(The third installment in a series of three)
April 10th was like no other professional development day at Joseph Case High School.
Time didn’t matter: no one was checking when people arrived; no one check when thy went home. Lunch was determined by the team.
Pretty radical for a microcosm that operated on a bell system.
High school educators — teachers and paraprofessionals — worked on projects of their own design: to come up with something new, something they were passionate about, something that would potentially change our high school.
Two key components were in place: time and autonomy.
Thirty-two teams were formed. Thirty-two different projects proposed and accepted. Thirty-two project that came to closure with 32 scheduled presentations the next day.
Some teams looked to update and revitalize existing programs: an update on our Capstone Project, rethinking special needs summer experience, and revitalizing our advisory program to sharpen its focus to be student-centered.
Some looked at designed new courses: a foreign language conversation class, a civics and local government class, a focus on 20th century social studies topics.
Others looked at bring something new: a school store, a promotional video to compete with private and vocational school, and the additional of a new activity designed to complement our business scope and sequence.
Some teachers used the time to expand their curriculum, whether it was climate change or an interdisciplinary combination of computer and automotive science.
Still, the some of the most contemplative projects looked at the institutions of grading, how we transition students from the middle school, tapping into our passions, and correcting how our administrative software collects and distributes family email addresses.
By the next day, each group had submitted a tangible product with a common cover sheet documenting contributions to the whole. As well, groups had the opportunity to submit a handful of slides to complement their three-minute presentations later in the afternoon.
One week prior, each group had the opportunity to sign up for a three-minute slot via a link to a Google Calendar. Teachers could choose when they wanted to present in the afternoon, beginning at 2 p.m.
My assistant principal and I designed complementary Google Slides for each delivery. With the help of my drama teacher, we designed stage lighting in the auditorium that was appropriate to both delivery and having teachers support each group during the duration of the presentations.
Each group’s presentation was profound in its own way. Realistically, some were more successful than others. A few were ready to be implemented immediately; some would require some future fiscal planning if the school committed to them; some teacher simply used their time as a platform to share their passion.
Truth be told, I’m ready to move ahead with two of the ideas and will weave them into my school improvement plan for next year. The August gauntlet was indeed accepted and the outcome exceeded my expectations.

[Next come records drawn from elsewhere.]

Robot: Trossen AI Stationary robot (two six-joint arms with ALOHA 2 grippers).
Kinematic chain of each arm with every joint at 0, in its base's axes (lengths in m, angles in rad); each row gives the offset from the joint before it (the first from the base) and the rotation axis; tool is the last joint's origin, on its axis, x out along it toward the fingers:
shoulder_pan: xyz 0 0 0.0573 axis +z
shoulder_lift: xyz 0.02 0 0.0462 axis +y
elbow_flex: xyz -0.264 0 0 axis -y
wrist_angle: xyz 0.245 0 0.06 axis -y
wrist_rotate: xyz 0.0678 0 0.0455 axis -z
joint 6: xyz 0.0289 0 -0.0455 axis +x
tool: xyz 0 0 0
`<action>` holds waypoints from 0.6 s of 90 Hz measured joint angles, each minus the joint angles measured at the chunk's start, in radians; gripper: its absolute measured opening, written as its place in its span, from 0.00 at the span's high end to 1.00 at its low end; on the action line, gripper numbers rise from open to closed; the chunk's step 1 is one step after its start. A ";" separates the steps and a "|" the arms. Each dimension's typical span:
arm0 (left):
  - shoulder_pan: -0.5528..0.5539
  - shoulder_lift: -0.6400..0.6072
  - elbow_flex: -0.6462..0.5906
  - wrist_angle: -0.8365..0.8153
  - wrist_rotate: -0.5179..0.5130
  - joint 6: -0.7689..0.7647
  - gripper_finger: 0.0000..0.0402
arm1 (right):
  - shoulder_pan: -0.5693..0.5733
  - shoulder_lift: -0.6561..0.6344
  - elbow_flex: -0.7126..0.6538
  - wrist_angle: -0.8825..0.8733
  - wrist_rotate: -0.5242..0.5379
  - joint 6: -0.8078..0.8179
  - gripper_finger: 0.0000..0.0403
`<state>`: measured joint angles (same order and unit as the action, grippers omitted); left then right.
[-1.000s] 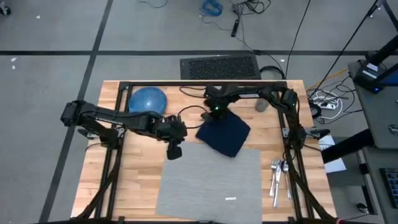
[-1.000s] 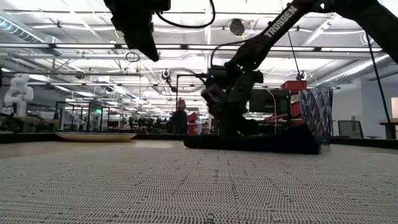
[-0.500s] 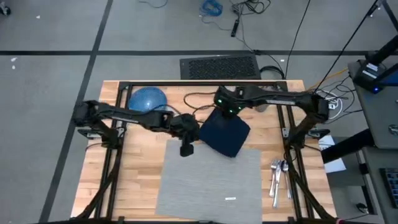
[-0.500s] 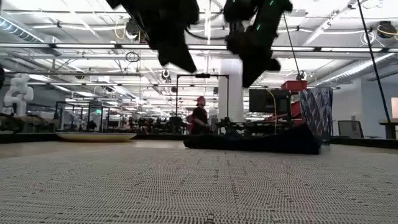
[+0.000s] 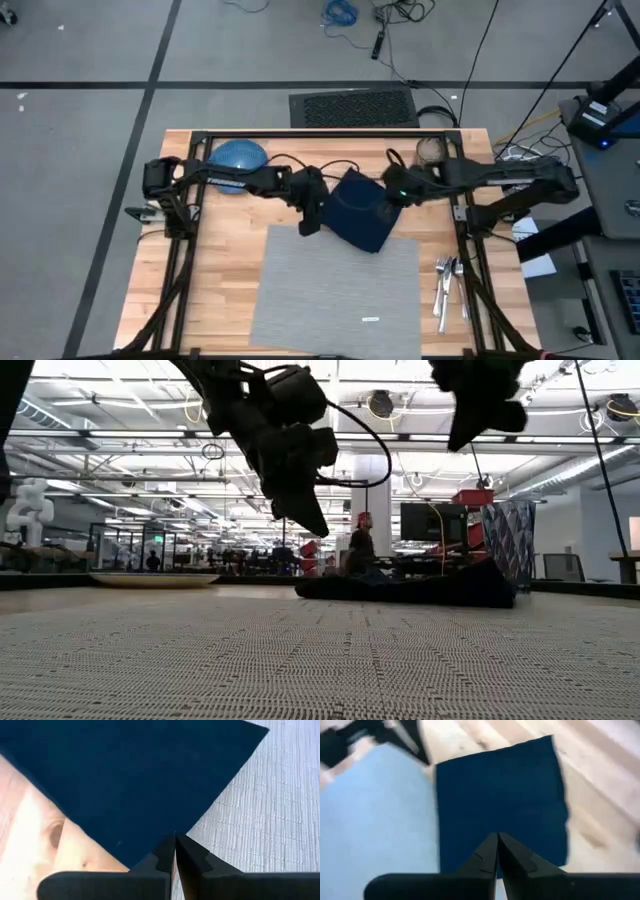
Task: Set table place
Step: Fold the dark blue napkin
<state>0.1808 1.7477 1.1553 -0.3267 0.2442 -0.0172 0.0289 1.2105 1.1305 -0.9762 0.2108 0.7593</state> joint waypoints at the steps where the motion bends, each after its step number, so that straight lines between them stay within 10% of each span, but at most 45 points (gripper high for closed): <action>1: 0.002 0.000 0.000 0.002 0.002 0.002 1.00 | 0.004 -0.005 -0.008 0.003 0.000 0.004 1.00; 54: 0.052 0.154 0.036 0.044 0.144 0.030 1.00 | 0.003 -0.048 -0.185 0.197 0.004 0.142 1.00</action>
<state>0.2328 1.9021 1.1909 -0.2827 0.3878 0.0127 0.0319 1.1625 0.9451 -0.7794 0.2144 0.9009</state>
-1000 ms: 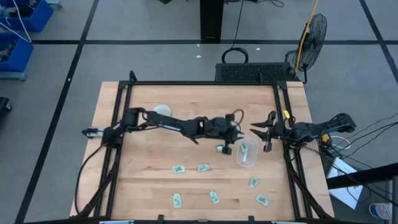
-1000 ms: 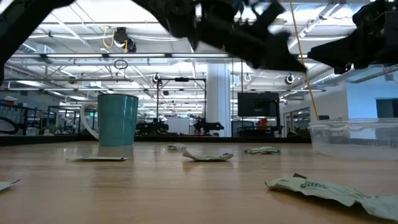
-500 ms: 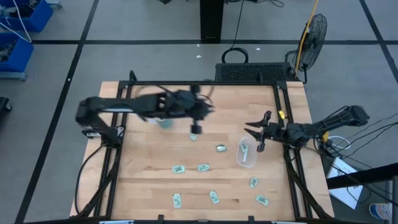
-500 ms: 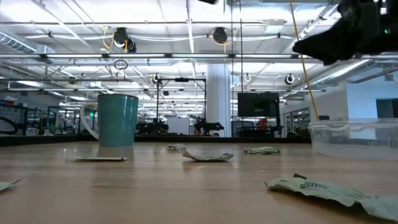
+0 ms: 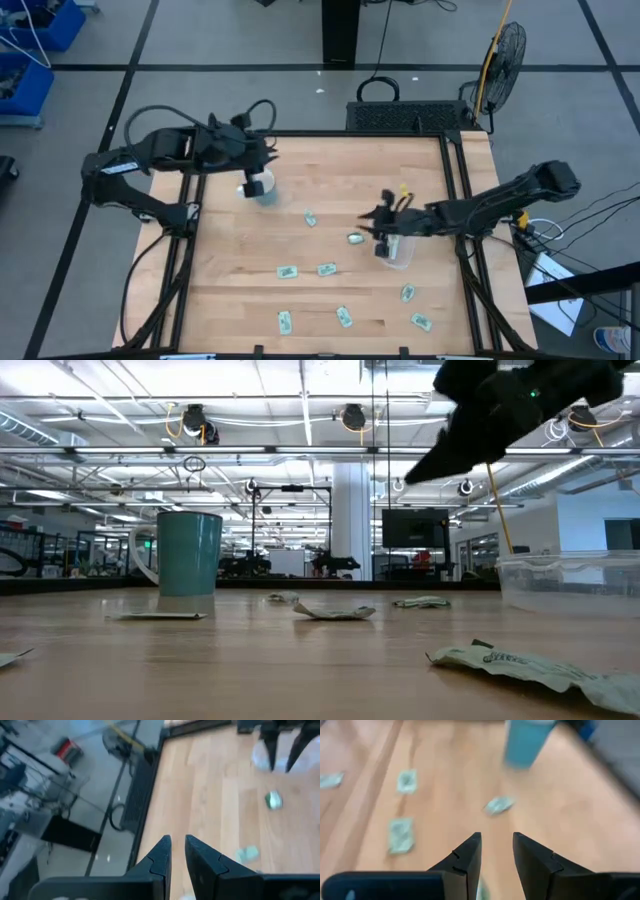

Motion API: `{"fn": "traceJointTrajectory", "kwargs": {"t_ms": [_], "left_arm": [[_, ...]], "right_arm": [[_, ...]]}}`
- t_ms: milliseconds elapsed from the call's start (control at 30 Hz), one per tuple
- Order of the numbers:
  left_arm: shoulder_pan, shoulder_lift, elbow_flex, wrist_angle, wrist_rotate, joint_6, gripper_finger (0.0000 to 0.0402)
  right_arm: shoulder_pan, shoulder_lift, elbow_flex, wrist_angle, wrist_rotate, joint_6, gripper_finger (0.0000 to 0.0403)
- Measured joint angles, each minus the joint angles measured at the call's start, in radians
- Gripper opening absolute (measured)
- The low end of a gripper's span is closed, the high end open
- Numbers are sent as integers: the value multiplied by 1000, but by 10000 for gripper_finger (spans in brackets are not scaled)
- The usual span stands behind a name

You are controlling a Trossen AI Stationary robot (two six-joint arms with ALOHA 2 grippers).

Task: Pick and place Stevia / Truvia into bins
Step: Put the white stevia packet into the container

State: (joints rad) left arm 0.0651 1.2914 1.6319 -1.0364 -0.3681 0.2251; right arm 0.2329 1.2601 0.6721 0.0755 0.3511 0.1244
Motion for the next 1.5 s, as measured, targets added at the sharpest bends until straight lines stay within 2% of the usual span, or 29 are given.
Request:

As a group of innovative learners at Joseph Case High School, we demonstrated that because the adult learners take risks, we need to provide opportunities for our students to innovate as well.
Most importantly: I am proud.
I am proud that my superiors enabled me to create a situation where teachers would take risks to create. I am proud that my teachers all took a risk on these two days — and we realized that people risk-taking levels differ. And I am proud that my community of educators respected and embraced their peers’ risk-taking by bearing witness to each delivery.
This entire exercise in innovation didn’t cost anything outside the daily expense of running a school. All it took was a snow day and some sparks of inspiration from fellow educators for one high school to make the leap to become an institution of innovation.
Thanks George, Daniel, John, Chris and all the educators at Joseph Case High School for your inspiration to inspire risk-taking innovators.